* **About this exercise**
When a line in the data below includes "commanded", count it; then give only the total.

Provided material below:

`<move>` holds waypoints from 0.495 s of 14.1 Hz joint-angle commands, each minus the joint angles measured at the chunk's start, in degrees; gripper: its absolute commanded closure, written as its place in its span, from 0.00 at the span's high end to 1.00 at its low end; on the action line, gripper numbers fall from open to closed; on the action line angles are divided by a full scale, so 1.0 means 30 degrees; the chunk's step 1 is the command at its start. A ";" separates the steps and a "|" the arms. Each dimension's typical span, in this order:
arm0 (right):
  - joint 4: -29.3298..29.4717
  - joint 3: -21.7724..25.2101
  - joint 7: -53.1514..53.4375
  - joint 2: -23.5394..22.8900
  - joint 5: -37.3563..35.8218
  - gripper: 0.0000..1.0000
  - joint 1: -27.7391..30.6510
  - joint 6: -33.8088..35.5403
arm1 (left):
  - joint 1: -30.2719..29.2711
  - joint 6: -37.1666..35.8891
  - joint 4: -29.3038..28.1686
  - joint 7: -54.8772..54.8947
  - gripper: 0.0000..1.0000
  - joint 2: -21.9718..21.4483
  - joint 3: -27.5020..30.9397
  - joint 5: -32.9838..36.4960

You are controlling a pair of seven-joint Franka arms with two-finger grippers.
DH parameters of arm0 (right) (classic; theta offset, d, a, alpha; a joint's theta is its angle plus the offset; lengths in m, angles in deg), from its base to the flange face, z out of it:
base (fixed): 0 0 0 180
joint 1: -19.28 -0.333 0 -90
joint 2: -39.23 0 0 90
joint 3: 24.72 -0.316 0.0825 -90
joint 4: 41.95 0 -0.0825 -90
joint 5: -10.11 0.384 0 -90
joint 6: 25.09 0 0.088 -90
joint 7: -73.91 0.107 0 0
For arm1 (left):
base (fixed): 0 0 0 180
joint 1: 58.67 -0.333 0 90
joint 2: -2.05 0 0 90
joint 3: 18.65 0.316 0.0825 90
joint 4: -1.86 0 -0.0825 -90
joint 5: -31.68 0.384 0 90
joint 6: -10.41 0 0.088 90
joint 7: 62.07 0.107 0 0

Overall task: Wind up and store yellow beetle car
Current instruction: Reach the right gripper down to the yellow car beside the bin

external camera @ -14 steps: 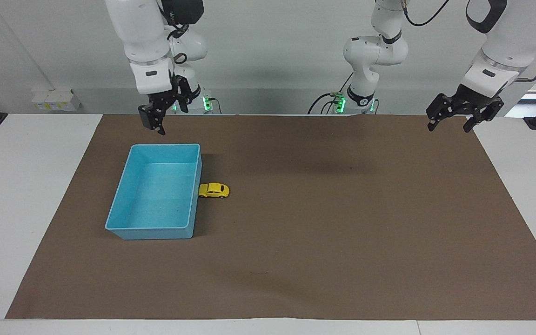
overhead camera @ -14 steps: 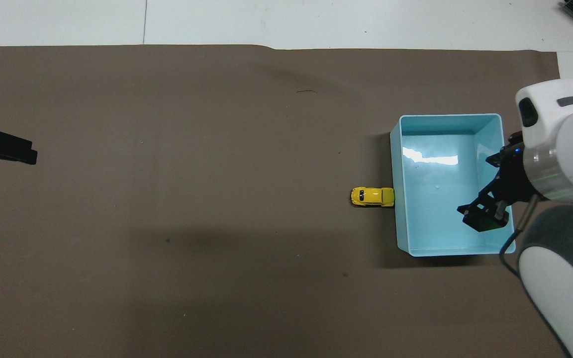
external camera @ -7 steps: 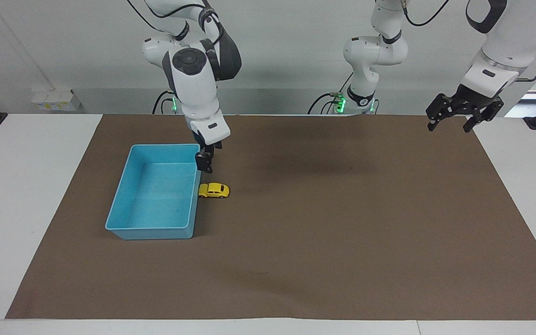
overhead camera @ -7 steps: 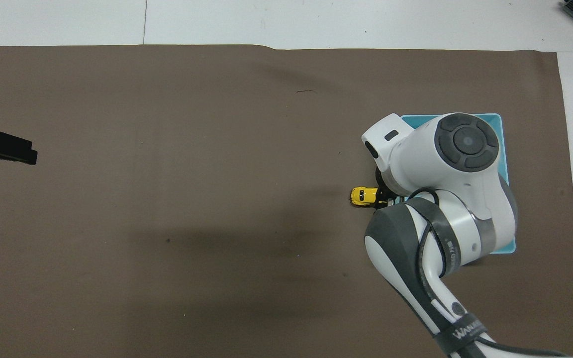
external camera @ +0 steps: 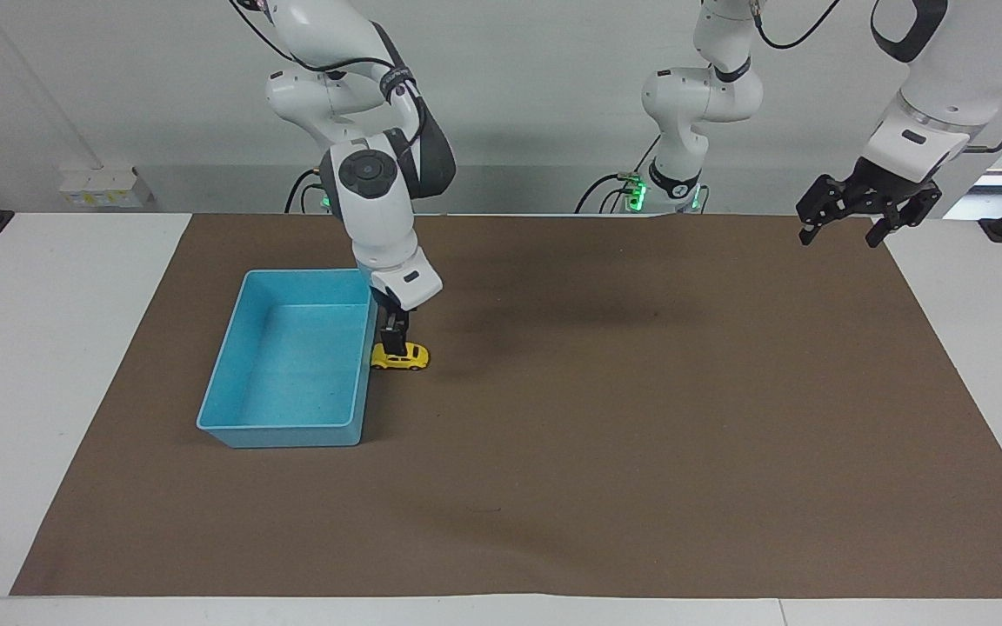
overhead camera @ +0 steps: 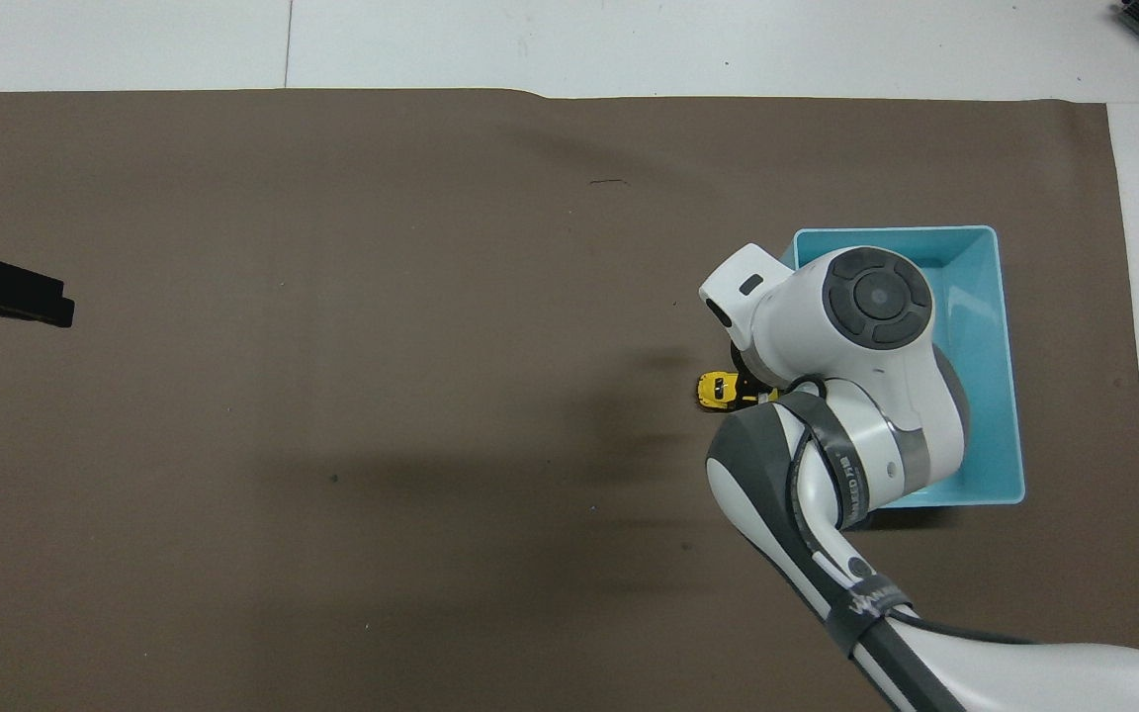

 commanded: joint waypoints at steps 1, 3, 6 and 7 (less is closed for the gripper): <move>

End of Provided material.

* **Result of this exercise**
2